Teachers and supporters rally in 2019 in Annapolis, Maryland. Baltimore union members asked for fans to be donated to cool sweltering classrooms without air-conditioning.

It's in everyone's best interest to ensure students in poorer communities have schools in which they can thrive -- even if local tax revenues aren't as plush as those in wealthier communities, said Heim, the director of the National School Boards Association.

"I think it comes down to having good formulas that can compensate for that. I think states are reevaluating those all the time," Heim said.
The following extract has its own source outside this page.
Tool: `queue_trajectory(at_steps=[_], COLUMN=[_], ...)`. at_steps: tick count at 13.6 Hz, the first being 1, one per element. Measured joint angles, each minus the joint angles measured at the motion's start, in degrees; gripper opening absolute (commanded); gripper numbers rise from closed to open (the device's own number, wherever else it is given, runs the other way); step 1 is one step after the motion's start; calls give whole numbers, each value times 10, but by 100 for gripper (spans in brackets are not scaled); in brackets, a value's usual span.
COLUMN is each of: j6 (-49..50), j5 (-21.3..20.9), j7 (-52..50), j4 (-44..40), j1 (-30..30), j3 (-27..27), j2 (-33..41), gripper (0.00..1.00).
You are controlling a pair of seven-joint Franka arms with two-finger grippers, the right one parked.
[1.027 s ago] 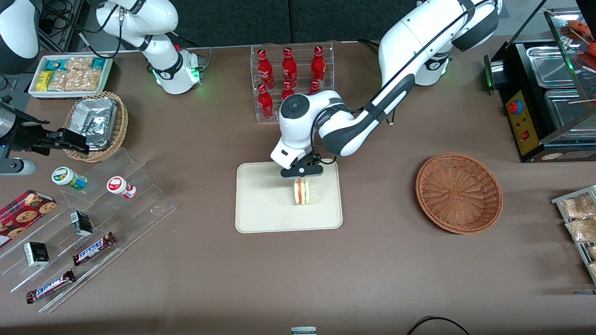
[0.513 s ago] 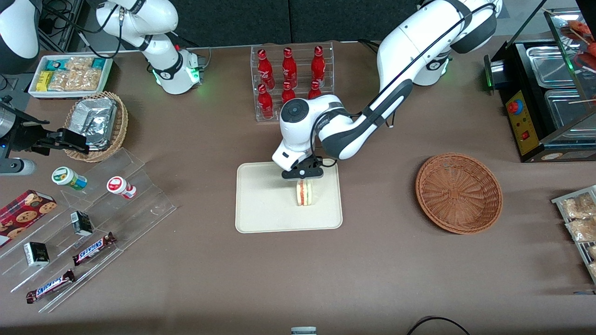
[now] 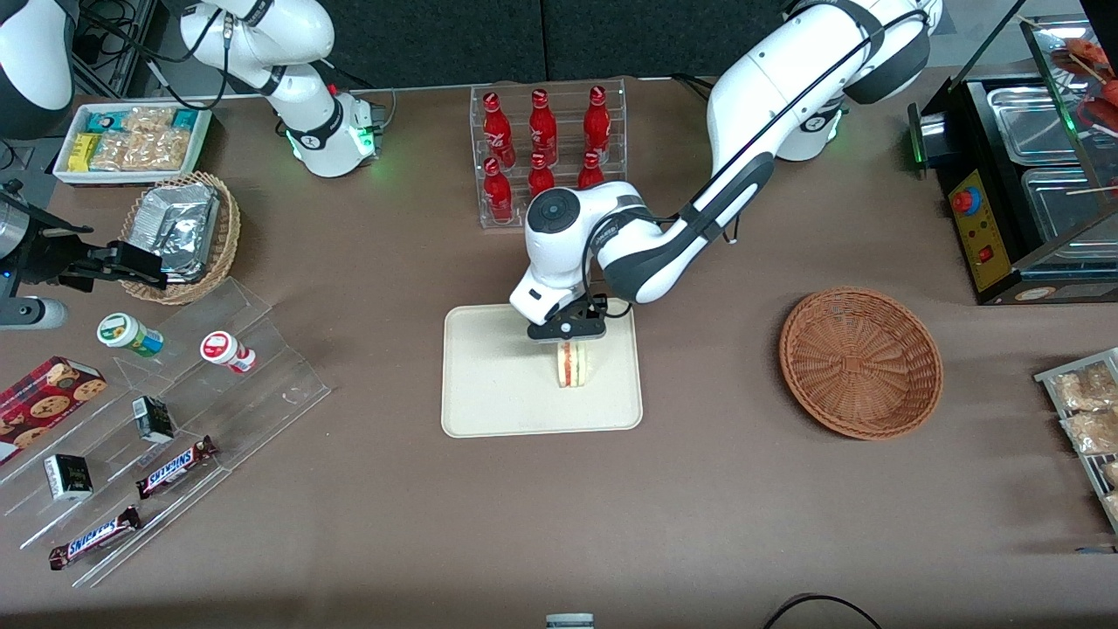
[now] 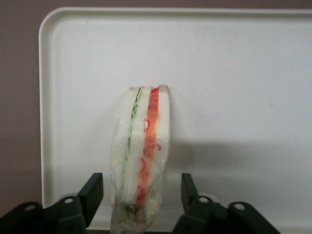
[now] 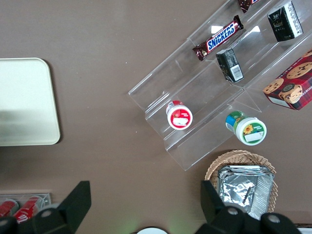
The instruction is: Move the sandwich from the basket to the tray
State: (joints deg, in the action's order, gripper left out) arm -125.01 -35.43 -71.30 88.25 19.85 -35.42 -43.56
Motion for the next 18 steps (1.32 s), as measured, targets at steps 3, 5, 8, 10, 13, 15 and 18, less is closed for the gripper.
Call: queue_trajectory(at_steps=[3, 5, 8, 10, 13, 15, 18], j6=[52, 114, 228, 265, 302, 334, 366], j5=[11, 43, 65, 88, 122, 141, 173], j7=[-10, -13, -15, -13, 30, 74, 158], j4=[-28, -47, -72, -83, -90, -91, -91], j1=[-1, -1, -5, -29, -80, -111, -158], j3=[-3, -3, -2, -1, -1, 0, 1], j2=[38, 85, 145, 172, 210, 236, 273], gripper=[99, 99, 99, 99, 99, 99, 99])
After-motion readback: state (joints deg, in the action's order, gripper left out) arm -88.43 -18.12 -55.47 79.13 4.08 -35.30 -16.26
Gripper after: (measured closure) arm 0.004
"But that's what it comes down to: affordability and helping those poorer districts with their facilities."

That doesn't mean wealthier school districts with state-of-the-art buildings should have anything taken away, Kusler said.

"The issue isn't that they deserve less. The issue is actually that all of our kids deserve more," she said.

"Ultimately, we are about creating the next generation of leaders in this country. And they will come from all over the country. Therefore, we need to make sure all of them have access to the education that they deserve."